Growing up in a mixed Japanese and American household, New Year’s was traditionally the time to appreciate one’s community, share old traditions and create space for new experiences. Literally and figuratively, getting rid of the grime from the prior year before crossing the threshold to begin again with renewed resolutions. Yet, for me, cherry blossom season holds more of the “out with the old ways that don’t serve us, and in with the new ways that do” sensitivity.
Walking in my neighborhood in the spring, seasonal change lends itself to waxing philosophical about life and impermanence. I appreciate the sweet smell of daphne odora that always makes me pause to linger in it’s intoxicating fragrance, but mostly I look forward to the sakura (cherry blossoms) that shock me into stillness when I come upon bursts of pink fluff on a tree lined street. In Japanese, the word “hanami” literally means ‘flower viewing’ and is a traditional Japanese custom, or really, more like an event when people take strolls and enjoy picnics together under the cherry blossoms. It is a shared appreciation of the transient beauty of flowers.
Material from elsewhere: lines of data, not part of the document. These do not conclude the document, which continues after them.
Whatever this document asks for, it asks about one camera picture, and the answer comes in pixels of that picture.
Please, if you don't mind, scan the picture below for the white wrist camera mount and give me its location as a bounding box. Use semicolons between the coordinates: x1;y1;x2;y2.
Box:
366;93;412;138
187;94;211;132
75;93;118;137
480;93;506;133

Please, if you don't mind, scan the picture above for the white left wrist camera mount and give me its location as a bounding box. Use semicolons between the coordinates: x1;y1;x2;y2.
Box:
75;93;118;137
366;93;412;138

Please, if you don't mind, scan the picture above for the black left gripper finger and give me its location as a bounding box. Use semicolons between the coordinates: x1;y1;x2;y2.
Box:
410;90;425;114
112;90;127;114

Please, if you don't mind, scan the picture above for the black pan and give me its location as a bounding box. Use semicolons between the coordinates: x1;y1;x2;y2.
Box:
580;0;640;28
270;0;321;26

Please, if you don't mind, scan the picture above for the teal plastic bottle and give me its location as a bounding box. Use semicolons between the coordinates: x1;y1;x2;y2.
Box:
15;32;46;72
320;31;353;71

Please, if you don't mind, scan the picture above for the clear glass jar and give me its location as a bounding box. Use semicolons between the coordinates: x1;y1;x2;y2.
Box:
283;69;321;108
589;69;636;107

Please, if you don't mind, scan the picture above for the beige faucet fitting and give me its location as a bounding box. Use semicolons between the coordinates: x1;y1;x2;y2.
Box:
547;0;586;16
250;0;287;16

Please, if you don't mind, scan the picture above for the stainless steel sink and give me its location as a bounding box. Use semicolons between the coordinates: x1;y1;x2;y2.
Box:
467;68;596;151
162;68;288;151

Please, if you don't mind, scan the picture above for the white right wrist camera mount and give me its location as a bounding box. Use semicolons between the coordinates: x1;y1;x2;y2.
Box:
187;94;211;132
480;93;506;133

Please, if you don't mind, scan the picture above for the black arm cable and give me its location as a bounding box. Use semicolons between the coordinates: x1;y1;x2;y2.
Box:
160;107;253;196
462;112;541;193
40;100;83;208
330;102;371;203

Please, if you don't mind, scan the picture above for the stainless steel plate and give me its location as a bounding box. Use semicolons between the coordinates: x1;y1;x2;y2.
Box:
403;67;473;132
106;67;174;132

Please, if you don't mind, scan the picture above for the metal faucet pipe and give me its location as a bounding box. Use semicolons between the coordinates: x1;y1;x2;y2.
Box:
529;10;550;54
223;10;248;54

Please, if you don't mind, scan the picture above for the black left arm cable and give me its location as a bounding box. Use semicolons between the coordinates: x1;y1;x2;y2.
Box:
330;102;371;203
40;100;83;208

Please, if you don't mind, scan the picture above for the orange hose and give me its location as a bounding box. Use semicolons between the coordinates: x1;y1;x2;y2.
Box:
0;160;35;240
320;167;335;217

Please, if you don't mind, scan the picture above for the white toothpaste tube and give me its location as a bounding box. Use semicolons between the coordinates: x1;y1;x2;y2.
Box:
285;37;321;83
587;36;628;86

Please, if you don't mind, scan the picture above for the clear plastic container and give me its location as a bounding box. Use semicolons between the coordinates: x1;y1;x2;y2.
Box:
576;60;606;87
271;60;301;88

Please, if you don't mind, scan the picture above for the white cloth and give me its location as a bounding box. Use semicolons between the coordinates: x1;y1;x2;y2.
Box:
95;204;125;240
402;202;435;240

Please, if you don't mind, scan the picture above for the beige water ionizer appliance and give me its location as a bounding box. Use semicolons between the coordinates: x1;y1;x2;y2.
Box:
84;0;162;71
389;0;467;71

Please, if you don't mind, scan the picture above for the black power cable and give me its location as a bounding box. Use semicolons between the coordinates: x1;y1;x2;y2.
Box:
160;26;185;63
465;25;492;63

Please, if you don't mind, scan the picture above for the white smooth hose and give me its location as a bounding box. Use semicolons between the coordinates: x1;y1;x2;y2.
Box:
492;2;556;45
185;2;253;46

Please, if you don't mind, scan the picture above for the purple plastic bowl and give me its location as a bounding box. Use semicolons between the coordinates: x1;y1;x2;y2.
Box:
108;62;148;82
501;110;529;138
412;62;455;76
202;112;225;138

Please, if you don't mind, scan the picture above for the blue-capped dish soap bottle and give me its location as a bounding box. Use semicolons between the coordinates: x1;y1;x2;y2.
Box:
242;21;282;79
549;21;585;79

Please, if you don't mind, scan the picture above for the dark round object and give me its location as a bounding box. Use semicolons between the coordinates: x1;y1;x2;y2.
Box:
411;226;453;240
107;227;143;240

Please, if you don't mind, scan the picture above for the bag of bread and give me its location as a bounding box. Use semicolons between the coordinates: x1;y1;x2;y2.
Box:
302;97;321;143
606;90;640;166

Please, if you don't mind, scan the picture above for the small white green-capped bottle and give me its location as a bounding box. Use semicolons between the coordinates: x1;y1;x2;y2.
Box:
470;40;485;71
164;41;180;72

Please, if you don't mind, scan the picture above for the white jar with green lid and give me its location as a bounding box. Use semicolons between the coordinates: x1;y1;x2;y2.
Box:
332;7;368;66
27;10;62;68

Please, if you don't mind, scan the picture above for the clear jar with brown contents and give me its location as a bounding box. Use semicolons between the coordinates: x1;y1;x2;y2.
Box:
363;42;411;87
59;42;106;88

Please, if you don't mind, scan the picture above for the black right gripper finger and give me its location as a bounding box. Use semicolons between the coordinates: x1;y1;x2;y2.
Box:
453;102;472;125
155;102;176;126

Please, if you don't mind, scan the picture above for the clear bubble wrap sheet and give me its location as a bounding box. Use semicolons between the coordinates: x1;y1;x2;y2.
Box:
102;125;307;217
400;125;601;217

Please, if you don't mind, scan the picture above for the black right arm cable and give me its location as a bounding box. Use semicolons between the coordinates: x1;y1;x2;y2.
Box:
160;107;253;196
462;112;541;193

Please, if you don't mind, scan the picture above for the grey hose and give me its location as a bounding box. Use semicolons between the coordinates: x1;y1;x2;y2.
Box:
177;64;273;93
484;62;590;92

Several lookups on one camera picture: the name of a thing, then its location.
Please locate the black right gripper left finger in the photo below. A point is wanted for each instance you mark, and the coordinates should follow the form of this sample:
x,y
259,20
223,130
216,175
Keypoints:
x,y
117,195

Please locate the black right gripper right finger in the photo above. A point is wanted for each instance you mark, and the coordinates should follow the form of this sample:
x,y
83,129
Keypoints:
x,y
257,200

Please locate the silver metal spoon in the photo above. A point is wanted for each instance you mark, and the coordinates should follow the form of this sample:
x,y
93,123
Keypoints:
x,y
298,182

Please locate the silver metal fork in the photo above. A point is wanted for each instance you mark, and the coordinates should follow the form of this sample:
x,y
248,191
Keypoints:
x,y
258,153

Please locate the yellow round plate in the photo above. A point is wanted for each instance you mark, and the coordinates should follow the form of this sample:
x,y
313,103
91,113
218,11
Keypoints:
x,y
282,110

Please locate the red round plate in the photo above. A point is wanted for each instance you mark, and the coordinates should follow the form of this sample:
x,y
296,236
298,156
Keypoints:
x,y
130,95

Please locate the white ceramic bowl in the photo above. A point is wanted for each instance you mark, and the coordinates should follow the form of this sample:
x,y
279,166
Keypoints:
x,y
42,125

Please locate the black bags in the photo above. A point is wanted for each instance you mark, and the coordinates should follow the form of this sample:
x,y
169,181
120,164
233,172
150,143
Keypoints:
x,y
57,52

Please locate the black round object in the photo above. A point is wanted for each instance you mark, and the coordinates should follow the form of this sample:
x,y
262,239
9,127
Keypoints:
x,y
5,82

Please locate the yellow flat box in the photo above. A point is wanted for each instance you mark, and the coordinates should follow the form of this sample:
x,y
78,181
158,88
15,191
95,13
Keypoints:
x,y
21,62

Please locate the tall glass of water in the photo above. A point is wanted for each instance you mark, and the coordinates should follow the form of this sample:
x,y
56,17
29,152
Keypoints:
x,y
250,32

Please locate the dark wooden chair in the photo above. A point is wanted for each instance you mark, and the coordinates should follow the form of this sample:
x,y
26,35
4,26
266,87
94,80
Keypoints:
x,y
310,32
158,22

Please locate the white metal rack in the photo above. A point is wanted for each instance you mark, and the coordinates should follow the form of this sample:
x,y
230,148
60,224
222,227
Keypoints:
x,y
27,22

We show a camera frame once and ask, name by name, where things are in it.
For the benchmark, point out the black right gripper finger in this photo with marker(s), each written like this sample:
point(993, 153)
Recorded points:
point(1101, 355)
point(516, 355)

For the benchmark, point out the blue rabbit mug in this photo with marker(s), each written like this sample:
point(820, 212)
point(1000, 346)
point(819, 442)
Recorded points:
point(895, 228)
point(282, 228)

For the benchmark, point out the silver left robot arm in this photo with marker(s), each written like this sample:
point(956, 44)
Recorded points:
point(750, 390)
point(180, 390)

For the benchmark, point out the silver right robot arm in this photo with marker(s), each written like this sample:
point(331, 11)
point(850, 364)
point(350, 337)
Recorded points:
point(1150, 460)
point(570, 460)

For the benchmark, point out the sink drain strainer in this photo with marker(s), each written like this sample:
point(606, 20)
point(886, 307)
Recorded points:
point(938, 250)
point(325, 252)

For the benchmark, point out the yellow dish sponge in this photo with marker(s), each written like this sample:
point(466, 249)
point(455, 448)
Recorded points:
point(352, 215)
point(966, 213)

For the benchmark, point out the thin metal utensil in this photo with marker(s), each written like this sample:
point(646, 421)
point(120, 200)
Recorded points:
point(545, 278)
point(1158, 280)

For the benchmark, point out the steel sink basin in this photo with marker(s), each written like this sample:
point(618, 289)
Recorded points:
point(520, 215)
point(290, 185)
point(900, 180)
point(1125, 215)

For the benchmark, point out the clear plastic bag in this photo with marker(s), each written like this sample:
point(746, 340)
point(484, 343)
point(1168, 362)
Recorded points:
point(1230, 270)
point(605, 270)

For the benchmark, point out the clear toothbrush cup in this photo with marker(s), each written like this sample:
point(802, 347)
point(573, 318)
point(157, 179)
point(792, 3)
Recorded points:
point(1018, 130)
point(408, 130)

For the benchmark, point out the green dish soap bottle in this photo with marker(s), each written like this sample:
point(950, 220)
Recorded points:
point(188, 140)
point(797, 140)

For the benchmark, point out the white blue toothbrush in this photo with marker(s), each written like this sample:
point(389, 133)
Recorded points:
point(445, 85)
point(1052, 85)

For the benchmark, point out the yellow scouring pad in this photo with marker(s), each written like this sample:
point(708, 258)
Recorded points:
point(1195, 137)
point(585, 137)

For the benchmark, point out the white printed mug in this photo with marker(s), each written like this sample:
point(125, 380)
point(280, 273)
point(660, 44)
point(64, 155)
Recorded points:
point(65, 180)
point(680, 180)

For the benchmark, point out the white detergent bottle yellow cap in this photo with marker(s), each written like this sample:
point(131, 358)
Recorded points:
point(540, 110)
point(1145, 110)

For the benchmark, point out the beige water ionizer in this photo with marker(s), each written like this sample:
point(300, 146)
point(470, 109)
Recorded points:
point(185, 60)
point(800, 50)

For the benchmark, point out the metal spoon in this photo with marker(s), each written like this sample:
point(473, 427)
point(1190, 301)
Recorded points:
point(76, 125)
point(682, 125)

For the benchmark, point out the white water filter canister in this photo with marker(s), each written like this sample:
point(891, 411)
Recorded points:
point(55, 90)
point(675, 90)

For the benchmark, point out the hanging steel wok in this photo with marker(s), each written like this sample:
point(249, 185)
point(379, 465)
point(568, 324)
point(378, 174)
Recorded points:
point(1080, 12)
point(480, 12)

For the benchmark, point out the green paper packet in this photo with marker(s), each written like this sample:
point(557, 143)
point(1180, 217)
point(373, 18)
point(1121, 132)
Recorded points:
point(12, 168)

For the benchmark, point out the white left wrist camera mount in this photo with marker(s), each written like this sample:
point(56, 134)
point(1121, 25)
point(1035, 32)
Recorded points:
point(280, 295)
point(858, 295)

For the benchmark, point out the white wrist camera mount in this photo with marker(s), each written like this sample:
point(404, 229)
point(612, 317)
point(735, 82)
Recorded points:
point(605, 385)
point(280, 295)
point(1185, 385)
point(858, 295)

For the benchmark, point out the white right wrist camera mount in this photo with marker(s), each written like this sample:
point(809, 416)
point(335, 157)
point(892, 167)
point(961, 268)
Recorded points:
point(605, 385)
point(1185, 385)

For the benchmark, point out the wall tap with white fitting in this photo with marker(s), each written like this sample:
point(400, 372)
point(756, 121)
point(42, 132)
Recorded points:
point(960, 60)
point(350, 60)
The symbolism of spring, showing us the ephemeral beauty of nature and human emotion, brings me both comfort and a sense of resilience every year. This is timely given our clinic’s transition to DPC on May 1. I am excited and hopeful about being able to provide the type of health care I went into the medical profession for, which includes getting to know patients better in the context of their lives. DPC is about focusing my attention, time and effort on caring for my patients using evidence-based guidelines that are individualized for each patient’s circumstances.